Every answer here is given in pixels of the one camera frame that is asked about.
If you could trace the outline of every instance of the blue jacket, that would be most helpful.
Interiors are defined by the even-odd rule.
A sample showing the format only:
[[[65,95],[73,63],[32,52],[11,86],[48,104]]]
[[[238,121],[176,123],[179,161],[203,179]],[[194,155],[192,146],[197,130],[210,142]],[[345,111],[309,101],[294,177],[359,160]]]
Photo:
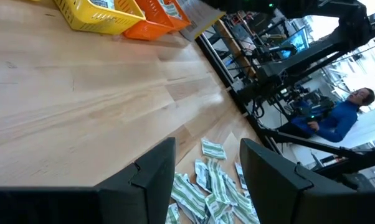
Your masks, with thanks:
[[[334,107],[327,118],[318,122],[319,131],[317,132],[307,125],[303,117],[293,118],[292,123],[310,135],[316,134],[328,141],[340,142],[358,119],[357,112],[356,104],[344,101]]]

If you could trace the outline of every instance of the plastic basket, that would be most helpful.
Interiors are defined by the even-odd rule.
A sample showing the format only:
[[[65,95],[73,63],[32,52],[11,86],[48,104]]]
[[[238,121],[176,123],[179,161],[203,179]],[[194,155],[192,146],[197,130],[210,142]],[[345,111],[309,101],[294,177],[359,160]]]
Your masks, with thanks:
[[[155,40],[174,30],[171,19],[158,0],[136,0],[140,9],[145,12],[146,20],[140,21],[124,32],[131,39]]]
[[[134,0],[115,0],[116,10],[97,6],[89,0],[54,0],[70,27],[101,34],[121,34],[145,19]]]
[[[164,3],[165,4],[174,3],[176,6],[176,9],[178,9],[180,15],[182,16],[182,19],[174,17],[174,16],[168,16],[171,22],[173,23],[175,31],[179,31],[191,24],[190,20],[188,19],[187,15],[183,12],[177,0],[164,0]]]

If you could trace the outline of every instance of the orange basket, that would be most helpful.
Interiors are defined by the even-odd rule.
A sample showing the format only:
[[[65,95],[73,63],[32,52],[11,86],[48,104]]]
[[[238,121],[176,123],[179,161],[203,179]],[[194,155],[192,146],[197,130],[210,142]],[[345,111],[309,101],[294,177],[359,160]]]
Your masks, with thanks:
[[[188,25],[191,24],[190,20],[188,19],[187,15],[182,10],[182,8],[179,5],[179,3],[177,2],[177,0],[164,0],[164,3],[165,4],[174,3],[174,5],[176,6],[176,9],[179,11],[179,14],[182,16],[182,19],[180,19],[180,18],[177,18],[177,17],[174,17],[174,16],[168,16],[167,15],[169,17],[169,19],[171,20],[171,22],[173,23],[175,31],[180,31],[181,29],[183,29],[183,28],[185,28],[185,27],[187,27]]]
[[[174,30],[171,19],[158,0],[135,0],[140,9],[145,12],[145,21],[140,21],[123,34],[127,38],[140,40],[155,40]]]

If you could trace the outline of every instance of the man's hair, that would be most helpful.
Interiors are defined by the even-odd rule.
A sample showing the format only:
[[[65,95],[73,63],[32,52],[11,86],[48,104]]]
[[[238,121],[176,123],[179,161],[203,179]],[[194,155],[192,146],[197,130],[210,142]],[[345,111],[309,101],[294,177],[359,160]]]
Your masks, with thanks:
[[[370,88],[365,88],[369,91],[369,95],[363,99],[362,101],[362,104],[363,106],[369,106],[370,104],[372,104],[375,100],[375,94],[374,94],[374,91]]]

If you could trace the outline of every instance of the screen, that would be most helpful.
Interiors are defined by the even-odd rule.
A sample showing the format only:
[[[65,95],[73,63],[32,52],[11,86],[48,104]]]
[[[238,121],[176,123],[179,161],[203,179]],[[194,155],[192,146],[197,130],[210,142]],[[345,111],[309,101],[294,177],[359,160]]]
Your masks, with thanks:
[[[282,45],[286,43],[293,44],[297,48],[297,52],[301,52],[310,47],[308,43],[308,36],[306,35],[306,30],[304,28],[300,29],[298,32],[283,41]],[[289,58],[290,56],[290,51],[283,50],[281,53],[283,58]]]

-----

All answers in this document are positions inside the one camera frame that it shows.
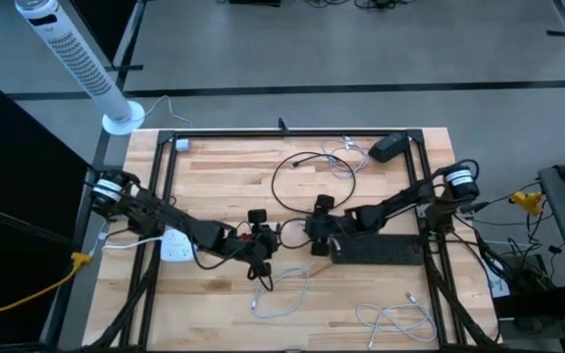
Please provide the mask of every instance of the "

-----

■ **PROMPT**
Write out every line of the entries that holds the word "frame".

■ **RESPONSE TO THE EXERCISE**
Every answer here is given in pixels of the one camera frame that is asked about.
All answers in this document are positions inside the one camera frame that it shows.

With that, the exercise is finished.